• **PROBLEM TO SOLVE**:
Without the pictures, set down everything in the listing exactly.

_____

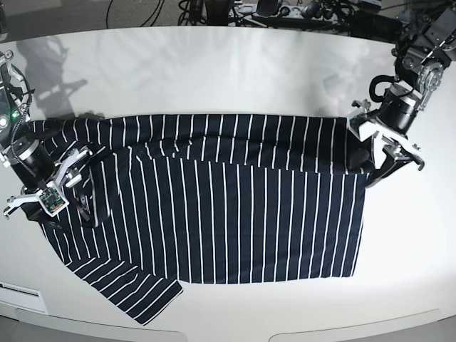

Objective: Fold the T-shirt properly
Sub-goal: 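Lift the grasped edge with both grippers and fold it over the shirt, then release the fold and regrasp the shirt edge with both grippers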

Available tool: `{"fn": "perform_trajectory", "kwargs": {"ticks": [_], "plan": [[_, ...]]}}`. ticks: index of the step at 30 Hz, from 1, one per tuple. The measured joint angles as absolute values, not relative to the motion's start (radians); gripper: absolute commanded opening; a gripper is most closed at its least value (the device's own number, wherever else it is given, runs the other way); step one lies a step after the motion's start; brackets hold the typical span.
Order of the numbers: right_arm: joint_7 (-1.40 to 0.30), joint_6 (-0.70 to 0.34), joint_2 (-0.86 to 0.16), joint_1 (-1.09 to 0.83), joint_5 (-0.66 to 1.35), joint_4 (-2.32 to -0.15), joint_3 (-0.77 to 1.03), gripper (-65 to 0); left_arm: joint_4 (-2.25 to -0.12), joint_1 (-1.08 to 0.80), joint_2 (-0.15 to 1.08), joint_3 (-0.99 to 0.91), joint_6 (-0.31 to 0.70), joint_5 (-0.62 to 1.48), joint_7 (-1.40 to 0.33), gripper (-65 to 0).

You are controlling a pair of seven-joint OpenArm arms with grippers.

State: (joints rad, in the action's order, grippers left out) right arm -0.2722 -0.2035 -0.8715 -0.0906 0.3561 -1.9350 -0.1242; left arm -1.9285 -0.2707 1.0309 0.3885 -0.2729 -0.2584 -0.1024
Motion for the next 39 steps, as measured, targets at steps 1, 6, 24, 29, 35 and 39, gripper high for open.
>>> {"fn": "perform_trajectory", "kwargs": {"ticks": [1, 6, 24, 29, 35, 39], "plan": [[-0.271, -0.207, -0.872, -0.093, 0.377, -1.935, -0.125, -36.4, -1.929, -0.271, 1.031, 0.389, -0.304, -0.249, -0.109, -36.7], [-0.294, -0.177, -0.872, -0.097, 0.371, -1.935, -0.125, -43.0, -1.929, -0.269, 1.031, 0.389, -0.506, -0.214, -0.153, -65.0], [-0.439, -0.112, -0.750, -0.221, 0.344, -1.916, -0.127, -65.0, -1.954, -0.223, 1.003, 0.389, -0.316, 0.012, -0.070, -65.0], [-0.449, -0.119, -0.742, -0.213, 0.316, -1.811, -0.123, -65.0, -1.922, -0.157, 0.966, 0.392, -0.110, 0.164, -0.132, -65.0], [-0.479, -0.240, -0.737, -0.212, 0.377, -1.628, -0.123, -65.0, -1.863, -0.152, 0.941, 0.389, 0.078, 0.261, -0.212, -65.0], [-0.571, -0.287, -0.739, -0.193, 0.376, -1.595, -0.121, -65.0, -1.823, -0.154, 0.945, 0.389, 0.179, 0.300, -0.298, -65.0]]}}
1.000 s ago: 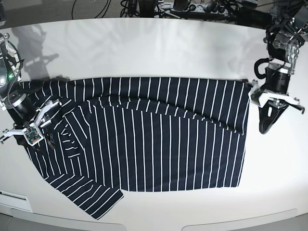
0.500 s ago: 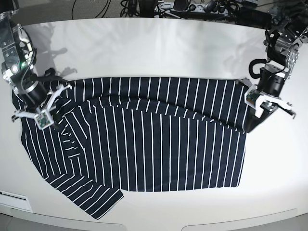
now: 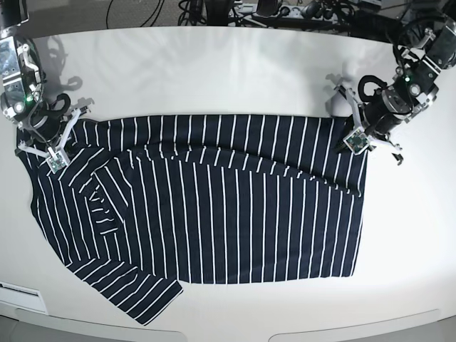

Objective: Fold the T-shirt properly
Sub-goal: 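Release the fold and regrasp the shirt edge with both grippers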

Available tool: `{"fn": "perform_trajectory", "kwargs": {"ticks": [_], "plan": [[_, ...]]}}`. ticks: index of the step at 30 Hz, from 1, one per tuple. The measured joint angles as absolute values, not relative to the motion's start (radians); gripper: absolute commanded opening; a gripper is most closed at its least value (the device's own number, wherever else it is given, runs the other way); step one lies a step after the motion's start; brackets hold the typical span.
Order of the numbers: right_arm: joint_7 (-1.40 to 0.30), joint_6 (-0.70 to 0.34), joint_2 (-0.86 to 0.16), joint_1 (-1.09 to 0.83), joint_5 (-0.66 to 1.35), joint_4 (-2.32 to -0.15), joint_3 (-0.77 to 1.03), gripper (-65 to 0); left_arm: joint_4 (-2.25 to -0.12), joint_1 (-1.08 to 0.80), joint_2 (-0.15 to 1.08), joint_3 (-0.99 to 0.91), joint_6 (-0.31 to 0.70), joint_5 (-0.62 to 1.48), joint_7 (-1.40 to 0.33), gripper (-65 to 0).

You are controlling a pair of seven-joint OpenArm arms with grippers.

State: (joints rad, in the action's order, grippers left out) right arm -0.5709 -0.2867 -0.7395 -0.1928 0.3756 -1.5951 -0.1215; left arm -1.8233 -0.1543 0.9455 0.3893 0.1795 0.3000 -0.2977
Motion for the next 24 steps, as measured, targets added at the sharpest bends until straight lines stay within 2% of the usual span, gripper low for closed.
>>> {"fn": "perform_trajectory", "kwargs": {"ticks": [3, 8, 14, 17, 24], "plan": [[-0.624, -0.292, -0.749, -0.193, 0.455, -1.597, -0.120, -65.0, -1.821, -0.154, 0.945, 0.389, 0.238, 0.305, -0.352, -65.0], [-0.695, -0.283, -0.789, -0.234, 0.528, -1.641, -0.114, -65.0, -1.823, -0.154, 0.950, 0.389, 0.271, 0.307, -0.459, -65.0], [-0.730, -0.230, -0.814, -0.346, 0.508, -1.782, -0.114, -65.0, -1.840, -0.158, 0.973, 0.389, 0.287, 0.326, -0.482, -65.0], [-0.749, -0.209, -0.814, -0.393, 0.458, -1.835, -0.115, -65.0, -1.876, -0.184, 0.986, 0.389, 0.325, 0.359, -0.513, -65.0], [-0.724, -0.184, -0.815, -0.460, 0.400, -1.854, -0.113, -65.0, -1.919, -0.231, 1.050, 0.389, 0.322, 0.359, -0.536, -65.0]]}}
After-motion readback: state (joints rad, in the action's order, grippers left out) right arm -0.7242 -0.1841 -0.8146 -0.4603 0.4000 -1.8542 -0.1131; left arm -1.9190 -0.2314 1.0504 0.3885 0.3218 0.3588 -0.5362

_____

• **WRITTEN ANSWER**:
Objective: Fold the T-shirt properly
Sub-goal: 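Lift the grasped edge with both grippers and fold it over the shirt, then release the fold and regrasp the shirt edge with both grippers
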
Available tool: `{"fn": "perform_trajectory", "kwargs": {"ticks": [_], "plan": [[_, ...]]}}`. ticks: index of the step at 30 Hz, from 1, one per tuple. The measured joint angles as absolute values, not relative to the motion's start (radians); gripper: absolute commanded opening; a gripper is most closed at its least value (the device's own number, wherever else it is given, runs the other way); step one lies a step after the motion's start; brackets hold the typical span.
Order of the numbers: right_arm: joint_7 (-1.40 to 0.30), joint_6 (-0.70 to 0.34), joint_2 (-0.86 to 0.16), joint_1 (-1.09 to 0.83), joint_5 (-0.66 to 1.35), joint_4 (-2.32 to -0.15), joint_3 (-0.77 to 1.03), gripper (-65 to 0); left_arm: joint_4 (-2.25 to -0.12), joint_1 (-1.08 to 0.80), joint_2 (-0.15 to 1.08), joint_3 (-0.99 to 0.91), joint_6 (-0.31 to 0.70), joint_5 (-0.62 to 1.48), joint_7 (-1.40 to 0.33), gripper (-65 to 0).

You are controlling a pair of seven-joint OpenArm arms with grippers.

State: (joints rad, in the action's order, grippers left out) right arm -0.2722 -0.2035 -0.8715 -0.0906 0.3561 -1.9350 -0.1242; left arm -1.9285 -0.2707 1.0309 0.3885 -0.2729 -0.2584 -0.1024
Motion for the next 39 steps, as measured, targets at steps 1, 6, 24, 29, 35 and 39, gripper high for open.
>>> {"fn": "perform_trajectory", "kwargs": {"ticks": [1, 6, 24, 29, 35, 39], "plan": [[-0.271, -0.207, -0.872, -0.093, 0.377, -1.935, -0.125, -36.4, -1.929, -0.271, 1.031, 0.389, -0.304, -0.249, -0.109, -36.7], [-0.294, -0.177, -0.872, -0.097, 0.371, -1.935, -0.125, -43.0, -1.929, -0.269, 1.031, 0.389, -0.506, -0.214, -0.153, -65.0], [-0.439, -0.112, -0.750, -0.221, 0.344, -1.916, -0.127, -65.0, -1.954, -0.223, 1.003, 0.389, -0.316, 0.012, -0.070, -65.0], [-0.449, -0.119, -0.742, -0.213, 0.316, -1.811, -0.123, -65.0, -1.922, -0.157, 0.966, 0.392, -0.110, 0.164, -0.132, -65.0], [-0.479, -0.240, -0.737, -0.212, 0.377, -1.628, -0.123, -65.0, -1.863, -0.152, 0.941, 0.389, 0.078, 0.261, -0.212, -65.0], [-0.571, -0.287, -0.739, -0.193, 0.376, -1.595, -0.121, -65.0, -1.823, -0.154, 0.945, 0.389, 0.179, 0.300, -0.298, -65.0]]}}
1.000 s ago: 
0.500 s ago: 
now: 

Objective: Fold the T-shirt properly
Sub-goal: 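Release the fold and regrasp the shirt edge with both grippers
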
Available tool: `{"fn": "perform_trajectory", "kwargs": {"ticks": [_], "plan": [[_, ...]]}}`. ticks: index of the step at 30 Hz, from 1, one per tuple. The measured joint angles as absolute values, not relative to the motion's start (radians); gripper: absolute commanded opening; a gripper is most closed at its least value (the device's own number, wherever else it is given, runs the other way); step one lies a step after the motion's start; brackets hold the typical span.
Order of the numbers: right_arm: joint_7 (-1.40 to 0.30), joint_6 (-0.70 to 0.34), joint_2 (-0.86 to 0.16), joint_1 (-1.09 to 0.83), joint_5 (-0.66 to 1.35), joint_4 (-2.32 to -0.15), joint_3 (-0.77 to 1.03), gripper (-65 to 0); left_arm: joint_4 (-2.25 to -0.12), joint_1 (-1.08 to 0.80), joint_2 (-0.15 to 1.08), joint_3 (-0.99 to 0.91), joint_6 (-0.31 to 0.70), joint_5 (-0.62 to 1.48), joint_7 (-1.40 to 0.33), gripper (-65 to 0).

You are controlling a pair of seven-joint OpenArm arms with grippers.

State: (joints rad, in the action's order, grippers left out) right arm -0.5709 -0.2867 -0.7395 -0.1928 0.3756 -1.5951 -0.1215; left arm -1.8233 -0.1543 0.9455 0.3893 0.1795 0.3000 -0.2977
Motion for the next 24 steps, as measured, targets added at the sharpest bends until straight lines stay within 2% of the usual span, gripper low for closed.
>>> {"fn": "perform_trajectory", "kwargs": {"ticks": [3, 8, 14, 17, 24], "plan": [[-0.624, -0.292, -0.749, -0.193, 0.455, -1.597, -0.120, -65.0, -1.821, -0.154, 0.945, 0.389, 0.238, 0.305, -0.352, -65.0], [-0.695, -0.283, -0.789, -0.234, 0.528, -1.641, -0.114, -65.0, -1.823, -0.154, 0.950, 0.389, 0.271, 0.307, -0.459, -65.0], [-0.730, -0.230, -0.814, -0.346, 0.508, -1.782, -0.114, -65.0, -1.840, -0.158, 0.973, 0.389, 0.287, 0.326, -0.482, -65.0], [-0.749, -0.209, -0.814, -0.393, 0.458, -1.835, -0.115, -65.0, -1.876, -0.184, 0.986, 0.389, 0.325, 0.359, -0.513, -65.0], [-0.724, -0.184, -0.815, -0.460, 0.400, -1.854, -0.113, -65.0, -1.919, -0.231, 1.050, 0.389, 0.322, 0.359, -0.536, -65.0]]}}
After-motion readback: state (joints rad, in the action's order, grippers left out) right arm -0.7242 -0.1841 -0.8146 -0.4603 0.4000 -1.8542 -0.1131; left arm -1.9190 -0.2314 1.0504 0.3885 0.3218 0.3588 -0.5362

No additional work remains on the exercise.